Una camarera con dificultades económicas creyó haber encontrado la salvación cuando un viudo adinerado le ofreció una vida lejos de las deudas y los pies doloridos. Pero dentro de su gran mansión, no todos creían que perteneciera allí, y una frase de su nuevo esposo la atormentaría mucho después de la boda. kara
El apartamento olía a fideos instantáneos y a lluvia que se colaba por una ventana que nunca cerraba bien. Me sentaba en la cama contando las propinas en pequeños montones sobre el edredón: alquiler, luz, comida.
El montón de comida siempre era demasiado pequeño.
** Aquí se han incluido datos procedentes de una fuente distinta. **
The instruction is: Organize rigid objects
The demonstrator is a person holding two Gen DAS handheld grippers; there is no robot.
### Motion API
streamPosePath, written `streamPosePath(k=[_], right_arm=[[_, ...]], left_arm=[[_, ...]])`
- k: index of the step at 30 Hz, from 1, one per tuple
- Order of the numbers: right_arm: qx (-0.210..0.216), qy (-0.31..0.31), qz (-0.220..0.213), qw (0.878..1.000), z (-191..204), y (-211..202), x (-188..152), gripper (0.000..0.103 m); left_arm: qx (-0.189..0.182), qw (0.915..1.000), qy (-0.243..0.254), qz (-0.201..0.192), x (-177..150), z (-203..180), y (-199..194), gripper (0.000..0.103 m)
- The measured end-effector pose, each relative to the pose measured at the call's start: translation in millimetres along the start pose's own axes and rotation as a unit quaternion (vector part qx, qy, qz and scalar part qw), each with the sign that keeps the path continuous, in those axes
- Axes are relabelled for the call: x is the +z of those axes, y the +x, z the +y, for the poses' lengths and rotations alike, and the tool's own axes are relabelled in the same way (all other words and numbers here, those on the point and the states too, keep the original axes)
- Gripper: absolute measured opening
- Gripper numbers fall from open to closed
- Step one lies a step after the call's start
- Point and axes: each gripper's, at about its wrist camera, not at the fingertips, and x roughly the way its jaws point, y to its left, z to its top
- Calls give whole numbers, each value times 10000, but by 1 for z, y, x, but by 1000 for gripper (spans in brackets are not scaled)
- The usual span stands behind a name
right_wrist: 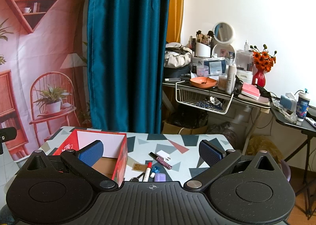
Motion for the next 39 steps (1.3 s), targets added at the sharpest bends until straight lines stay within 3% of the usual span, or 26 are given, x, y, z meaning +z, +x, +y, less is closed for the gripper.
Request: streamPosePath(k=[39], right_arm=[[0, 0, -52, 10000, 0, -2, 0, 103]], left_arm=[[-35, 10000, -45, -6, 0, 1, 0, 103]])
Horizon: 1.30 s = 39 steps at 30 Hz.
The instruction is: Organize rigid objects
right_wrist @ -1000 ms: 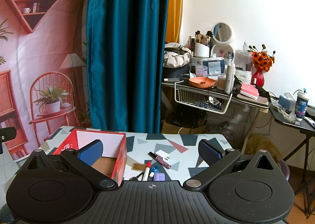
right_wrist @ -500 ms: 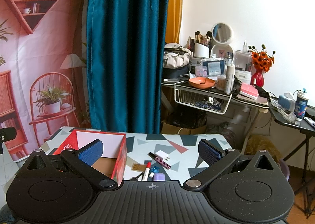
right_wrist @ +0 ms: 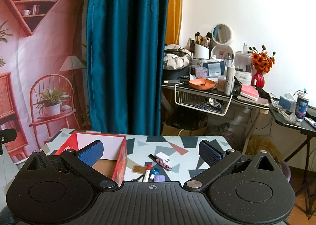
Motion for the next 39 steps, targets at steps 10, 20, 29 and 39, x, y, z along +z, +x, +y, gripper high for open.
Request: streamPosePath(k=[10, 20, 29, 39], right_arm=[[167, 323, -68, 9993, -16, 12, 1, 103], [400, 384, -48, 9985, -27, 65, -22, 103], [729, 620, -106, 9954, -27, 116, -47, 103], [676, 633, 145, 9956, -22, 161, -80, 103]], left_arm=[[65, 9998, 18, -188, -4, 1, 12, 103], [202, 9998, -11, -41, -24, 15, 66, 103], [157, 9993, -195, 282, -49, 41, 119, 93], [-603, 9905, -620, 1070, -81, 59, 173, 53]])
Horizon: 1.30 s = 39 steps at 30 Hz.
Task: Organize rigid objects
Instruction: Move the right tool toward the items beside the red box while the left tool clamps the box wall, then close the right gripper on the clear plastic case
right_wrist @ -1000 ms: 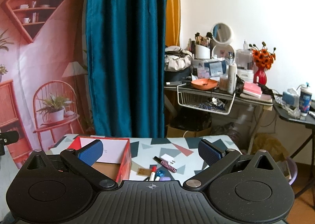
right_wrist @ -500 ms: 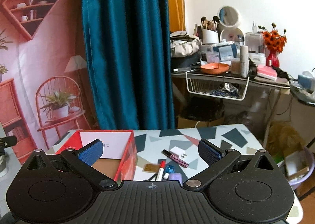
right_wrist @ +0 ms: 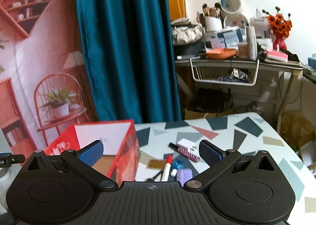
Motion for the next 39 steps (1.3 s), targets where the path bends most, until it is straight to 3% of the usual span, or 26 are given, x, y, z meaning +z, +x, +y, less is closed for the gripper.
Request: streamPosePath(k=[6, 11, 14, 19, 29, 39], right_arm=[[104, 109, 323, 9994, -5, 19, -10, 103], [-111, 85, 530, 9985, -9, 33, -18, 103], [-119, 139, 656, 9977, -13, 41, -21, 103], [-190, -194, 762, 9967, -13, 53, -34, 103], [-110, -333, 1096, 9934, -20, 69, -55, 103], [220, -617, 1233, 9902, -15, 73, -76, 102]], left_arm=[[-156, 9993, -123, 302, -6, 8, 20, 42], [-91, 9991, -126, 393, -10, 11, 28, 34], [-104, 9988, -156, 450, -11, 12, 31, 24], [-96, 9980, -325, 530, -14, 15, 37, 17], [-43, 9971, -432, 629, -18, 12, 41, 10], [-18, 9978, -369, 546, -20, 12, 40, 10]])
Me dolían los pies dentro de los calcetines que llevaba puestos desde hacía doce horas, y tenía treinta y dos años, seguía viviendo al día, seguía aguantando la respiración bajo el agua.
La cena benéfica fue una compra de última hora: pantalones negros, camisa blanca, una bandeja de copas de champán apoyada en mi antebrazo.
Me había saltado el almuerzo y la cena para poder llevar el uniforme, y las lámparas de araña sobre mí no dejaban de moverse. Allí me encontró Russell, con las sienes plateadas, vistiendo un traje que probablemente costaba más que mi coche.
Tomó una copa, hizo una pausa y me preguntó mi nombre. Cuando se lo dije, no me miró como suelen hacerlo los camareros. Me preguntó si me dolían los pies. Casi se me cae la bandeja. Entonces hizo que el jefe de catering asintiera desde el otro lado del salón y colocó una silla detrás de una columna, donde pude sentarme sin que me vieran.
Hablamos de cosas sin importancia: el jardín de su difunta esposa, el libro que leí en el autobús y cómo no había comido una comida casera en tres años, aunque su cocina era del tamaño de mi apartamento.
Me llamó a la mañana siguiente. Después me llamó todas las mañanas, amable y puntual, como si la amabilidad pudiera convertirse en un hábito.
Tres meses después, en un pequeño restaurante donde el camarero lo conocía, Russell deslizó un anillo por la mesa. Dijo que no me pedía que lo amara, solo que le permitiera cuidarme. Me dije a mí misma que estaba siendo práctica. Cualquiera que se estuviera ahogando agarraría una mano. Dije que sí, y algunos amigos me llamaron imprudente.
Sus hijos vinieron a la fiesta de compromiso. Su hija, Marlene, no me estrechó la mano. Me miró como si hubiera dejado huellas de barro en una alfombra antigua.
«Así que tú eres el nuevo proyecto», dijo.
Intenté sonreír.
«Encantada de conocerte también».
Toda la noche me estuvo analizando desde el otro lado de la habitación.
Después de la boda, Russell me tomó de la mano y me acompañó hasta la puerta principal. Suelos de mármol. Techos altos. Una escalera curva como sacada de una película.
«Bienvenida a casa», dijo en voz baja.
Desde el rellano de arriba, Marlene me observaba con un rostro tan impasible que parecía esculpido.
Más tarde, cuando la recepción en la casa se había dispersado, fui a buscar agua.
Me alcanzó cerca de la escalera, con una mano bien cuidada apoyada en la barandilla. Su sonrisa no le llegaba a los ojos.
—¿Crees que te vas a quedar con la casa? —susurró—. No te quedarás con nada.
Russell apareció detrás de ella, con la pajarita suelta y la copa de champán olvidada en la mano. Había oído. Enderezó los hombros, pero su voz se mantuvo tranquila.